» Problem
Examine each line of the listing below. Copy those in which the string "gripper" appears.

Segment Start: Collected material

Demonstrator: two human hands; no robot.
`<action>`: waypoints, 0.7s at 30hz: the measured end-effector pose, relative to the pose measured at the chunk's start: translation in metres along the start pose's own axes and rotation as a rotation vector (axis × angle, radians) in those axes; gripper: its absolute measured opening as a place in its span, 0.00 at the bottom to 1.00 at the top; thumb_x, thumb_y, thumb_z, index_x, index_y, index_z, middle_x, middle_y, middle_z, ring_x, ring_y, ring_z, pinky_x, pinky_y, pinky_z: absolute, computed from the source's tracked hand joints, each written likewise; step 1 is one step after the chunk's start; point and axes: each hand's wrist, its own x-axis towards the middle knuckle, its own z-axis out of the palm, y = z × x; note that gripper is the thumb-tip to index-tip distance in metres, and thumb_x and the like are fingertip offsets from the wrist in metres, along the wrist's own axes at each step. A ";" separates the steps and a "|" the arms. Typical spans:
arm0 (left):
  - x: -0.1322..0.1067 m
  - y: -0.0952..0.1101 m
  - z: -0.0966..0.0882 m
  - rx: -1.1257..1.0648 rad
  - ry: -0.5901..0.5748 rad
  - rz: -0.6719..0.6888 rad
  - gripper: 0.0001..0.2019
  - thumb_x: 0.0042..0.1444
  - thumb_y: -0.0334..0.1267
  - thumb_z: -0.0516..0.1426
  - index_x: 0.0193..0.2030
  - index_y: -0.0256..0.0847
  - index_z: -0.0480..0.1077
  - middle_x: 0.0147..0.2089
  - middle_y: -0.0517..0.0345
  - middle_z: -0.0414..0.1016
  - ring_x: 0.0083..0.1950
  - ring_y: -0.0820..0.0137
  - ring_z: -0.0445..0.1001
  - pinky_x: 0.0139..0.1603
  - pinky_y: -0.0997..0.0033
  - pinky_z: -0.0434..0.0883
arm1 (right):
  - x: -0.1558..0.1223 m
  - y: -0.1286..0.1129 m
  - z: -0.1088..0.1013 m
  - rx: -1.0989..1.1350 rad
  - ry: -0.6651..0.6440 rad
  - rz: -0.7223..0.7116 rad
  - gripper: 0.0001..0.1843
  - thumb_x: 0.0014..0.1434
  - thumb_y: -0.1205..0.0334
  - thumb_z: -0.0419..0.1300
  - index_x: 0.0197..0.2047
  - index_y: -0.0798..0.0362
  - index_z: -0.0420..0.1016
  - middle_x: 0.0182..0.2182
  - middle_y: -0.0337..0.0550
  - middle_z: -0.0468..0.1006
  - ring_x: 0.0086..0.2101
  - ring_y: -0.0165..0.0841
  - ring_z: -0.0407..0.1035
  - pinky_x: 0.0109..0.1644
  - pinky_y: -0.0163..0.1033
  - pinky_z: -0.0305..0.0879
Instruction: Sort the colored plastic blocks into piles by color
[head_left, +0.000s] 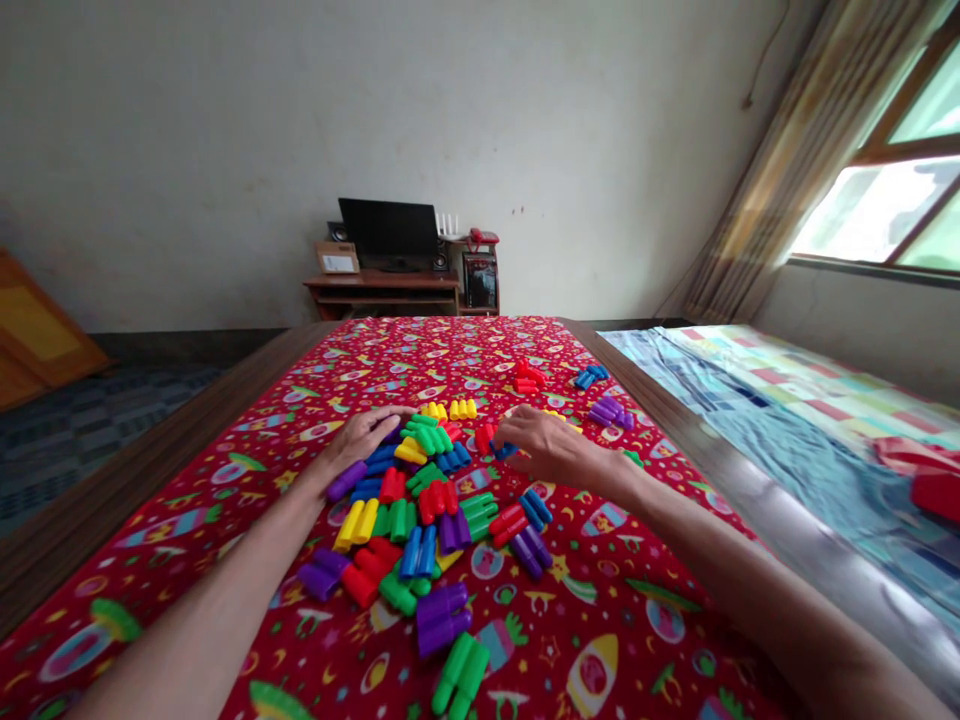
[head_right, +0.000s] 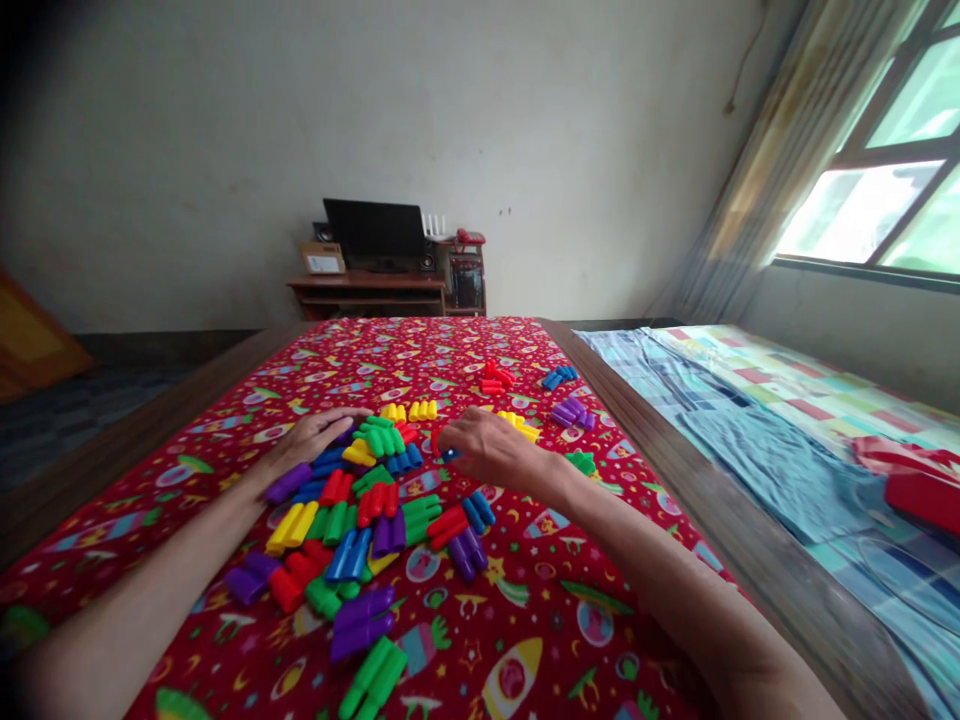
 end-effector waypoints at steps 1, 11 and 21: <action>0.000 -0.001 0.000 0.002 0.003 0.001 0.35 0.44 0.69 0.53 0.44 0.42 0.79 0.46 0.50 0.82 0.49 0.54 0.77 0.54 0.60 0.72 | 0.001 0.013 -0.007 0.047 0.077 0.046 0.05 0.62 0.65 0.56 0.41 0.55 0.72 0.37 0.45 0.76 0.38 0.33 0.66 0.43 0.37 0.60; -0.002 0.000 -0.002 0.000 -0.006 -0.011 0.35 0.45 0.70 0.52 0.44 0.43 0.79 0.46 0.50 0.82 0.48 0.53 0.78 0.52 0.60 0.74 | -0.064 0.189 -0.029 -0.065 0.096 0.822 0.08 0.52 0.64 0.59 0.34 0.57 0.78 0.28 0.45 0.79 0.29 0.33 0.69 0.33 0.34 0.59; 0.000 -0.016 -0.002 0.001 -0.016 -0.035 0.35 0.47 0.70 0.52 0.48 0.44 0.77 0.48 0.50 0.81 0.49 0.53 0.78 0.54 0.59 0.72 | -0.074 0.210 0.003 -0.032 -0.094 0.620 0.12 0.53 0.71 0.57 0.38 0.57 0.80 0.32 0.46 0.81 0.31 0.32 0.72 0.37 0.34 0.61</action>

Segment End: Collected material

» Answer to this exercise
`<action>`: waypoints, 0.7s at 30hz: the measured end-effector pose, relative to the pose measured at the chunk's start: translation in metres along the start pose's own axes and rotation as a rotation vector (axis × angle, radians) in those axes; gripper: its absolute measured opening as a place in its span, 0.00 at the bottom to 1.00 at the top; thumb_x, thumb_y, thumb_z, index_x, index_y, index_z, middle_x, middle_y, middle_z, ring_x, ring_y, ring_z, pinky_x, pinky_y, pinky_z: absolute, computed from the source's tracked hand joints, each written likewise; step 1 is one step after the chunk's start; point and axes: each hand's wrist, its own x-axis towards the middle knuckle, its own z-axis out of the palm, y = z × x; note that gripper is the thumb-tip to index-tip distance in metres, and thumb_x and the like are fingertip offsets from the wrist in metres, along the wrist's own axes at each step. A ";" separates the steps and a "|" the arms. Typical spans:
  - gripper: 0.0001..0.2019
  - gripper: 0.0001..0.1843

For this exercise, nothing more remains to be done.